- _WORK TASK_
Write out every entry below exactly as it appears. Pictures do not belong in the copy.

- _TASK MATERIAL_
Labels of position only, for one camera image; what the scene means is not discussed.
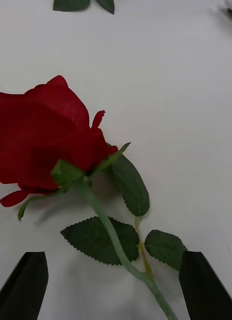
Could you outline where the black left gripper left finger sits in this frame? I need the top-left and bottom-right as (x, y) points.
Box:
(0, 251), (49, 320)

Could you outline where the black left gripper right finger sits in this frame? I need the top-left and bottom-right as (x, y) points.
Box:
(178, 251), (232, 320)

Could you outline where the red rose with stem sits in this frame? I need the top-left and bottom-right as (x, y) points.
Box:
(0, 74), (189, 320)

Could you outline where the loose green leaf twig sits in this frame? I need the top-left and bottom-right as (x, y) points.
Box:
(52, 0), (116, 15)

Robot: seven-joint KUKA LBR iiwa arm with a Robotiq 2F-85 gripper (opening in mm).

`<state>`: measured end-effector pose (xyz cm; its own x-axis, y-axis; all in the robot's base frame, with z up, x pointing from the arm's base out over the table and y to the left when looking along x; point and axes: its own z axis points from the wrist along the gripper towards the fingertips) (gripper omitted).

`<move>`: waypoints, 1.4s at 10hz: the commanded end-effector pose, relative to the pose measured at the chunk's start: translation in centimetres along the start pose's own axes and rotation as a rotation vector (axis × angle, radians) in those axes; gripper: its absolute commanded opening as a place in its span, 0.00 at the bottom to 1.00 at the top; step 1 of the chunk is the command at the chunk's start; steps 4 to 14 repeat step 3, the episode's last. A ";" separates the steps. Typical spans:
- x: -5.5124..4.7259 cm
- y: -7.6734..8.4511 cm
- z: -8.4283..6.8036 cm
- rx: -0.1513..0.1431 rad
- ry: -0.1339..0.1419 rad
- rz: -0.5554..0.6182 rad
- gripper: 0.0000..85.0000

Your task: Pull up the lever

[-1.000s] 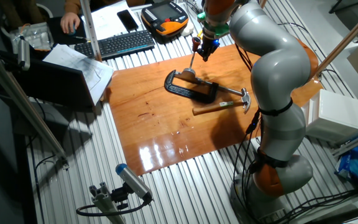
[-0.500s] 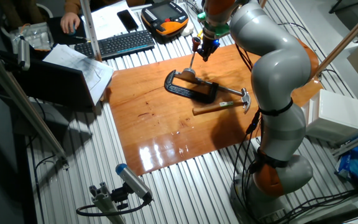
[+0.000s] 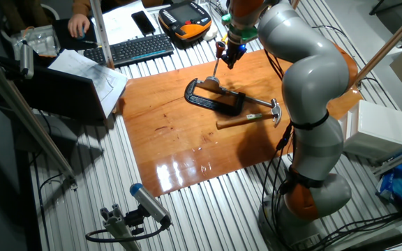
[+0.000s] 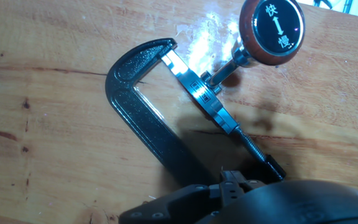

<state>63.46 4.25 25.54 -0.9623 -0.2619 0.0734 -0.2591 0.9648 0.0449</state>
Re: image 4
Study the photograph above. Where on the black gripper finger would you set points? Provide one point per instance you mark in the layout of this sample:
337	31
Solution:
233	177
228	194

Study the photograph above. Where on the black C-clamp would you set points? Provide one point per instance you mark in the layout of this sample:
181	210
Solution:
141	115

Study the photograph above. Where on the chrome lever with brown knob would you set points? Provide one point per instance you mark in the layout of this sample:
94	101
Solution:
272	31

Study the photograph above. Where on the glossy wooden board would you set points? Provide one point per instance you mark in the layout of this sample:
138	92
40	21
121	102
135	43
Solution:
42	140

- _ANSWER TO THIS PROBLEM_
Labels of position only, for one camera image; what the scene means is not discussed.
Could you outline where the black left gripper left finger sits in this frame? I need the top-left and bottom-right as (x, y) points.
Box:
(0, 251), (49, 320)

Could you outline where the black left gripper right finger sits in this frame? I need the top-left and bottom-right as (x, y) points.
Box:
(178, 251), (232, 320)

Could you outline where the red rose with stem sits in this frame? I need the top-left and bottom-right as (x, y) points.
Box:
(0, 74), (189, 320)

Could you outline where the loose green leaf twig sits in this frame? I need the top-left and bottom-right as (x, y) points.
Box:
(52, 0), (116, 15)

Robot: seven-joint KUKA LBR iiwa arm with a Robotiq 2F-85 gripper (opening in mm).

`<state>`: measured end-effector pose (xyz cm; its own x-axis, y-axis; all in the robot's base frame, with z up, x pointing from the arm's base out over the table and y to the left when looking along x; point and axes: its own z axis points from the wrist along the gripper towards the fingertips) (gripper omitted).

`<move>`: waypoints, 1.4s at 10hz: the commanded end-effector pose, relative to the pose measured at the chunk's start: translation in centimetres along the start pose's own axes and rotation as a rotation vector (axis × angle, radians) in those axes; gripper: its absolute commanded opening as a place in its span, 0.00 at the bottom to 1.00 at the top; step 1 of the chunk is the command at the chunk's start; steps 4 to 14 repeat step 3, the episode's last. A ";" separates the steps. Typical spans:
- x: -5.5124..4.7259 cm
- y: -7.6734..8.4511 cm
- z: -8.4283..6.8036 cm
- rx: -0.1513..0.1431 rad
- ry: -0.1339..0.1419 rad
- rz: -0.5554..0.6182 rad
- gripper: 0.0000..85.0000

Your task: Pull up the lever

[-1.000s] 
[-0.500s] 
[+0.000s] 
[+0.000s] 

<state>63.46 4.25 25.54 -0.9623 -0.2619 0.0734 -0.2591 0.9648 0.0449</state>
Re: image 4
Study the photograph above. Where on the black gripper finger would you set points? Provide one point per instance you mark in the layout of this sample:
337	31
Solution:
233	177
228	194

Study the photograph above. Where on the black C-clamp would you set points? Provide one point per instance you mark in the layout of this sample:
181	210
Solution:
141	115

Study the photograph above. Where on the chrome lever with brown knob would you set points? Provide one point per instance you mark in the layout of this sample:
94	101
Solution:
272	31

Study the photograph above. Where on the glossy wooden board would you set points? Provide one point per instance you mark in the layout of this sample:
138	92
40	21
121	102
135	43
Solution:
42	140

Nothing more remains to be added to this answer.